__The task__: Present the data once more in exactly its original form.

^^^^^^^^

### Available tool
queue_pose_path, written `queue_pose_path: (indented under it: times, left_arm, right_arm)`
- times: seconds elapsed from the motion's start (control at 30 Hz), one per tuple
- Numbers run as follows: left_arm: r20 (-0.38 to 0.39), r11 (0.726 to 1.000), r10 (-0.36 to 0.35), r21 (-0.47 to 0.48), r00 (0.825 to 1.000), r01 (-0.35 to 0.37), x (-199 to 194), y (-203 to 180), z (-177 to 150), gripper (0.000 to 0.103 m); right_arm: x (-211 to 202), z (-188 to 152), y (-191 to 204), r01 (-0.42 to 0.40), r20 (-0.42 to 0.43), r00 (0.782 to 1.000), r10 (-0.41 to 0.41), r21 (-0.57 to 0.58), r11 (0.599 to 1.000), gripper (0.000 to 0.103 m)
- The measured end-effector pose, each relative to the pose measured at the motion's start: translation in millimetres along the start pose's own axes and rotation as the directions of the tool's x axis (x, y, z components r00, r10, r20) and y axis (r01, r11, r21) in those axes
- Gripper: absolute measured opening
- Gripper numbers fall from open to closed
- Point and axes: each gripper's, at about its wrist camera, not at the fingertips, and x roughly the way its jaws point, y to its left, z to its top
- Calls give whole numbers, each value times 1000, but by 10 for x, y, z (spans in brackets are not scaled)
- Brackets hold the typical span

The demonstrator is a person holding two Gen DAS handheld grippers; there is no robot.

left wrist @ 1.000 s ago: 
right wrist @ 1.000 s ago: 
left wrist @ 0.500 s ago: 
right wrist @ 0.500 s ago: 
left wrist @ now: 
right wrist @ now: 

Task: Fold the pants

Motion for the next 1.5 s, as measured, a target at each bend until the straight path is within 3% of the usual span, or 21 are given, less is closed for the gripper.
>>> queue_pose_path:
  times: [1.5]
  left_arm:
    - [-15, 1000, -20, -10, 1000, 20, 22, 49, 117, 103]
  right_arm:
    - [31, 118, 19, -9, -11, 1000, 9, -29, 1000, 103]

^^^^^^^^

__Response to the task__:
### Available tool
queue_pose_path, written `queue_pose_path: (indented under it: times, left_arm, right_arm)`
- times: seconds elapsed from the motion's start (control at 30 Hz), one per tuple
- Numbers run as follows: left_arm: r20 (-0.38 to 0.39), r11 (0.726 to 1.000), r10 (-0.36 to 0.35), r21 (-0.47 to 0.48), r00 (0.825 to 1.000), r01 (-0.35 to 0.37), x (-199 to 194), y (-203 to 180), z (-177 to 150), gripper (0.000 to 0.103 m); right_arm: x (-211 to 202), z (-188 to 152), y (-191 to 204), r01 (-0.42 to 0.40), r20 (-0.42 to 0.43), r00 (0.782 to 1.000), r10 (-0.41 to 0.41), r21 (-0.57 to 0.58), r11 (0.599 to 1.000), gripper (0.000 to 0.103 m)
- The measured end-effector pose, each relative to the pose measured at the motion's start: translation in millimetres along the start pose's own axes and rotation as the directions of the tool's x axis (x, y, z components r00, r10, r20) and y axis (r01, r11, r21) in those axes
- Gripper: absolute measured opening
- Gripper numbers fall from open to closed
- Point and axes: each gripper's, at about its wrist camera, not at the fingertips, and x roughly the way its jaws point, y to its left, z to its top
- Calls give whole numbers, each value times 1000, but by 10 for x, y, z (spans in brackets are not scaled)
- Brackets hold the typical span

The demonstrator is a person holding two Gen DAS handheld grippers; there is no robot.

left wrist @ 1.000 s ago: 
right wrist @ 1.000 s ago: 
left wrist @ 0.500 s ago: 
right wrist @ 0.500 s ago: 
left wrist @ now: 
right wrist @ now: 

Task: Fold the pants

Motion for the next 1.5 s, as measured, a target at each bend until the straight path is within 3% of the usual span, or 21 are given, less is closed for the gripper.
>>> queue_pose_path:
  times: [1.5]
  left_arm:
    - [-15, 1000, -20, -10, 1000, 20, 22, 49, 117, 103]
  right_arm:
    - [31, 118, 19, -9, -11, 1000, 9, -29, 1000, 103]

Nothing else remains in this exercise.